* **Problem requirements**:
Your response should be every line of the data, written out exactly.

_ _ _ _ _

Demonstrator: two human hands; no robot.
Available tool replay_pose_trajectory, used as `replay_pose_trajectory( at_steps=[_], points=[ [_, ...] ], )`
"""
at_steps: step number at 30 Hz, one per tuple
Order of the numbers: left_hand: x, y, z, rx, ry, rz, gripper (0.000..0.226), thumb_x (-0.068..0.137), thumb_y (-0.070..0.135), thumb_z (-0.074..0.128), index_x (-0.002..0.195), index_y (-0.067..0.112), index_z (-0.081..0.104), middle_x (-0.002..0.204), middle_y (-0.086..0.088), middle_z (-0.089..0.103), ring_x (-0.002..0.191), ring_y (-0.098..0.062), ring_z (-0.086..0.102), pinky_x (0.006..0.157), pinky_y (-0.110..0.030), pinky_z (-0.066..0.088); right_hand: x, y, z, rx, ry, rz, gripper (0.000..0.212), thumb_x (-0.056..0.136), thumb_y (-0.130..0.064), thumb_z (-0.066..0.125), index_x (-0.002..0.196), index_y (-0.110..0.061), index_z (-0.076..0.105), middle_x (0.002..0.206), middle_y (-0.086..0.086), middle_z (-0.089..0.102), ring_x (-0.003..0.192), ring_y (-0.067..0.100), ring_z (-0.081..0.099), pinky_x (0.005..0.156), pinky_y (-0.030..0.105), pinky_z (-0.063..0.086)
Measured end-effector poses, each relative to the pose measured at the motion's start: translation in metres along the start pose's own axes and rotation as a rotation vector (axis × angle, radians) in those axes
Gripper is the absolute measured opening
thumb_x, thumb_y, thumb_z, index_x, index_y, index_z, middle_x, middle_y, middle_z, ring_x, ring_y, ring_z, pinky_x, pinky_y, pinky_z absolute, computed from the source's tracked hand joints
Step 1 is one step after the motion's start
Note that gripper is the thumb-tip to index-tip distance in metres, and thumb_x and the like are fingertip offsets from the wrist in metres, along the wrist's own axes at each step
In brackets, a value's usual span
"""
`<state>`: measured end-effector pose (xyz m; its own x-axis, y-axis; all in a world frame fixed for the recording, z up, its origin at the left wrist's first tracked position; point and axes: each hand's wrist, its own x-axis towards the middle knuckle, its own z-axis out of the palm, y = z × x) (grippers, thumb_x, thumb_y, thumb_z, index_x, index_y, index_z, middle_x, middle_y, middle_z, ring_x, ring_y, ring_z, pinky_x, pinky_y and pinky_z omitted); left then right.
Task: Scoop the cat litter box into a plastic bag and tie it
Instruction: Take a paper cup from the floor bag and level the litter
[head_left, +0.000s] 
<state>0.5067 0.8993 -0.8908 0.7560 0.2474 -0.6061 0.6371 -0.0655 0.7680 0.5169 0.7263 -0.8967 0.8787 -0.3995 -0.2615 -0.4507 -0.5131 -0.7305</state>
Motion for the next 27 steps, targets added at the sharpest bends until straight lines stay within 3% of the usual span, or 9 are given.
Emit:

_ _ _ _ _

* **Response**:
Demonstrator: two human hands; no robot.
Available tool replay_pose_trajectory, used as `replay_pose_trajectory( at_steps=[_], points=[ [_, ...] ], )`
"""
at_steps: step number at 30 Hz, one per tuple
Order of the numbers: left_hand: x, y, z, rx, ry, rz, gripper (0.000..0.226), thumb_x (-0.068..0.137), thumb_y (-0.070..0.135), thumb_z (-0.074..0.128), index_x (-0.002..0.195), index_y (-0.067..0.112), index_z (-0.081..0.104), middle_x (-0.002..0.204), middle_y (-0.086..0.088), middle_z (-0.089..0.103), ring_x (-0.002..0.191), ring_y (-0.098..0.062), ring_z (-0.086..0.102), pinky_x (0.006..0.157), pinky_y (-0.110..0.030), pinky_z (-0.066..0.088); right_hand: x, y, z, rx, ry, rz, gripper (0.000..0.212), thumb_x (-0.056..0.136), thumb_y (-0.130..0.064), thumb_z (-0.066..0.125), index_x (-0.002..0.196), index_y (-0.110..0.061), index_z (-0.076..0.105), middle_x (0.002..0.206), middle_y (-0.086..0.086), middle_z (-0.089..0.102), ring_x (-0.003..0.192), ring_y (-0.067..0.100), ring_z (-0.081..0.099), pinky_x (0.005..0.156), pinky_y (-0.030..0.105), pinky_z (-0.063..0.086)
Measured end-effector poses, each relative to the pose measured at the motion's start: translation in metres along the start pose's own axes and rotation as a rotation vector (axis × angle, radians) in those axes
Gripper is the absolute measured opening
thumb_x, thumb_y, thumb_z, index_x, index_y, index_z, middle_x, middle_y, middle_z, ring_x, ring_y, ring_z, pinky_x, pinky_y, pinky_z absolute, computed from the source's tracked hand joints
Step 1 is one step after the motion's start
Note that gripper is the thumb-tip to index-tip distance in metres, and thumb_x and the like are fingertip offsets from the wrist in metres, along the wrist's own axes at each step
In brackets, a value's usual span
"""
`<state>`: measured end-effector pose (xyz m; its own x-axis, y-axis; all in a world frame fixed for the recording, z up, its origin at the left wrist's first tracked position; point and axes: each hand's wrist, its own x-axis towards the middle knuckle, its own z-axis out of the palm, y = z × x) (grippers, thumb_x, thumb_y, thumb_z, index_x, index_y, index_z, middle_x, middle_y, middle_z, ring_x, ring_y, ring_z, pinky_x, pinky_y and pinky_z omitted); left then right.
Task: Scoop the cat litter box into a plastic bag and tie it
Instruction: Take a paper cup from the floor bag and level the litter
[head_left, +0.000s] 
<state>0.5067 0.8993 -0.8908 0.7560 0.2474 -0.6061 0.6371 -0.0655 0.7680 0.5169 0.7263 -0.8967 0.8787 -0.3995 -0.2615 -0.4507 -0.5131 -0.7305</state>
Motion for the next 27 steps, targets added at the sharpest bends until straight lines stay within 3% of the usual span, or 9 are given.
Emit:

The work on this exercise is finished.